Quando você implanta o dispositivo VMware Cloud Director, ele gera certificados autoassinados com um período de validade de 365 dias. Se houver certificados prestes a expirar ou já expirados no seu ambiente, você poderá gerar novos certificados autoassinados. Você deve renovar os certificados para cada célula do VMware Cloud Director individualmente.

O dispositivo VMware Cloud Director usa dois conjuntos de certificados SSL. O serviço VMware Cloud Director usa um conjunto de certificados para comunicações de proxy HTTPS e do console. O banco de dados PostgreSQL incorporado e a interface de usuário de gerenciamento do dispositivo VMware Cloud Director compartilham o outro conjunto de certificados SSL.

É possível alterar ambos os conjuntos de certificados autoassinados. Como alternativa, se você usar certificados assinados por CA para as comunicações HTTPS e via proxy do console do VMware Cloud Director, poderá alterar apenas o certificado da interface do usuário de gerenciamento de dispositivo e do banco de dados PostgreSQL incorporado. Certificados assinados por CA incluem uma cadeia de confiança completa enraizada em uma autoridade de certificação pública conhecida.

Pré-requisitos

Procedimento

  1. Faça login diretamente ou conecte-se via SSH ao SO do dispositivo VMware Cloud Director como root.
  2. Para parar os serviços do VMware Cloud Director, execute o seguinte comando.
    /opt/vmware/vcloud-director/bin/cell-management-tool -u administrator cell --shutdown
  3. Gere novos certificados autoassinados para a interface de usuário de gerenciamento de banco de dados e dispositivo ou para a comunicação HTTPS e do proxy do console, o banco de dados e a interface de usuário de gerenciamento do dispositivo.
    • Gere certificados autoassinados somente para o banco de dados PostgreSQL incorporado e a interface de usuário de gerenciamento do dispositivo do VMware Cloud Director, execute:
      /opt/vmware/appliance/bin/generate-certificates.sh <root-password> --skip-vcd-certs

      Esse comando coloca automaticamente em uso os certificados recém-gerados para o banco de dados PostgreSQL incorporado e a UI de gerenciamento de dispositivo. Os servidores PostgreSQL e Nginx são reiniciados.

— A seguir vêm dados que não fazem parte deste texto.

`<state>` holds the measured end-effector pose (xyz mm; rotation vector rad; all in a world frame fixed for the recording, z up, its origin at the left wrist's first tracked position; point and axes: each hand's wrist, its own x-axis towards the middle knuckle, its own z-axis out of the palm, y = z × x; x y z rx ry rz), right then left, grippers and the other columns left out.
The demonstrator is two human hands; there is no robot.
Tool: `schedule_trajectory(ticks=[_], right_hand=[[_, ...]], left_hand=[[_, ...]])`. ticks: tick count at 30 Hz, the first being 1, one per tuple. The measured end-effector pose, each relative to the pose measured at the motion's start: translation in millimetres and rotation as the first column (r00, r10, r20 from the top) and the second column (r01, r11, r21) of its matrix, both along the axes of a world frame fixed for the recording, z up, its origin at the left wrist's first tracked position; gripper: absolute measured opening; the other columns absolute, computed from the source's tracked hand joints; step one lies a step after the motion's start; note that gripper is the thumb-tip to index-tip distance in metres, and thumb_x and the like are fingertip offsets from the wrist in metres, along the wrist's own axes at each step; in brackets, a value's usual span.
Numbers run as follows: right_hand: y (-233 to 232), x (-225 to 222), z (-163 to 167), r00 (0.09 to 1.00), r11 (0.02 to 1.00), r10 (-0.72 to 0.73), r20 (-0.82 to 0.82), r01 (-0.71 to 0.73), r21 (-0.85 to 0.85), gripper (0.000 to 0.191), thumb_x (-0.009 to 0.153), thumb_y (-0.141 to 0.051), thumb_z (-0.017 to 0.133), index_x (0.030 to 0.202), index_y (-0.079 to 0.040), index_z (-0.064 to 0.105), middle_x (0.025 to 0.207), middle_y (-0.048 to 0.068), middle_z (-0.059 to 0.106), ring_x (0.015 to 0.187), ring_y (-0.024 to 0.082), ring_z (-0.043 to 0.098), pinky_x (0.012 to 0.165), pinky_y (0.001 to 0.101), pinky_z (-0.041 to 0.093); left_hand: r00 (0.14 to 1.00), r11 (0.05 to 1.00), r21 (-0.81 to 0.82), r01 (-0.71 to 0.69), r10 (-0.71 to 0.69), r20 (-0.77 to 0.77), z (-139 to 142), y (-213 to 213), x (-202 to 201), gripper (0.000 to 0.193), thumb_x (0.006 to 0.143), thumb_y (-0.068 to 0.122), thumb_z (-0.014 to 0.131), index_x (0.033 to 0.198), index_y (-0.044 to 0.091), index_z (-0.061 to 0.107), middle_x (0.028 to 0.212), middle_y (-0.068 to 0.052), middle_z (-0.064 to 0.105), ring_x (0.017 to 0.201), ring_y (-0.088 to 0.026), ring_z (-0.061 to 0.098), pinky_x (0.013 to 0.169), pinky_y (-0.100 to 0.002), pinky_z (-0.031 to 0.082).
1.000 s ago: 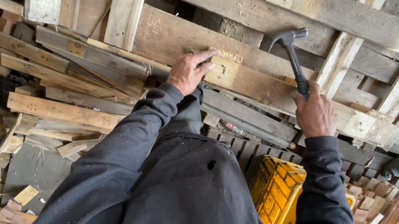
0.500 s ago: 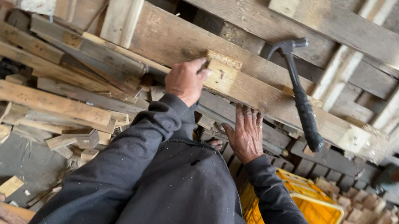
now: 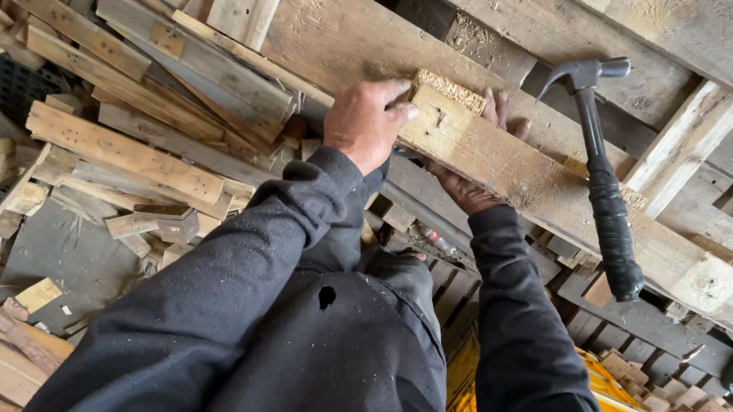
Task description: The person places small wooden blocks onto a wooden pallet and secures them with nails using a hammer. They repeatedly position blocks, pick up nails, and hammer them into the pallet to attach the blocks.
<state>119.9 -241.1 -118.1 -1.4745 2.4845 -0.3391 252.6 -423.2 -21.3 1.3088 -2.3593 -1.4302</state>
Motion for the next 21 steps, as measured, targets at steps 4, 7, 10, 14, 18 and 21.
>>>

    • Gere novos certificados autoassinados para comunicação HTTPS e do proxy de console do VMware Cloud Director, além de certificados para o banco de dados PostgreSQL incorporado e a interface de usuário de gerenciamento do dispositivo.
      1. Execute o seguinte comando:
        /opt/vmware/appliance/bin/generate-certificates.sh <root-password>
      2. Se você não estiver usando certificados assinados por CA, execute os comandos para importar os certificados autoassinados recém-gerados para o VMware Cloud Director.
        /opt/vmware/vcloud-director/bin/cell-management-tool certificates -j --cert /opt/vmware/vcloud-director/etc/user.http.pem --key /opt/vmware/vcloud-director/etc/user.http.key --key-password root_password
        /opt/vmware/vcloud-director/bin/cell-management-tool certificates -p --cert /opt/vmware/vcloud-director/etc/user.consoleproxy.pem --key /opt/vmware/vcloud-director/etc/user.consoleproxy.key --key-password root_password
      3. Reinicie o serviço VMware Cloud Director.
        service vmware-vcd start

      Esses comandos colocam automaticamente em uso os certificados recém-gerados para o banco de dados PostgreSQL incorporado e a UI de gerenciamento de dispositivo. Os servidores PostgreSQL e Nginx são reiniciados. Os comandos geram os certificados SSL novos e autoassinados /opt/vmware/vcloud-director/etc/user.http.pem e /opt/vmware/vcloud-director/etc/user.consoleproxy.pem com as chaves privadas /opt/vmware/vcloud-director/etc/user.http.key e /opt/vmware/vcloud-director/etc/user.consoleproxy.key, que são usadas na Etapa 1.

Resultados

Os certificados autoassinados renovados estão visíveis na interface de usuário do VMware Cloud Director.

O novo certificado PostgreSQL será importado para o truststore do VMware Cloud Director em outras células do VMware Cloud Director da próxima vez em que a função appliance-sync for executada. A operação pode demorar até 60 segundos.

O que Fazer Depois

Se necessário, um certificado autoassinado pode ser substituído por um certificado assinado por uma autoridade de certificação externa ou interna.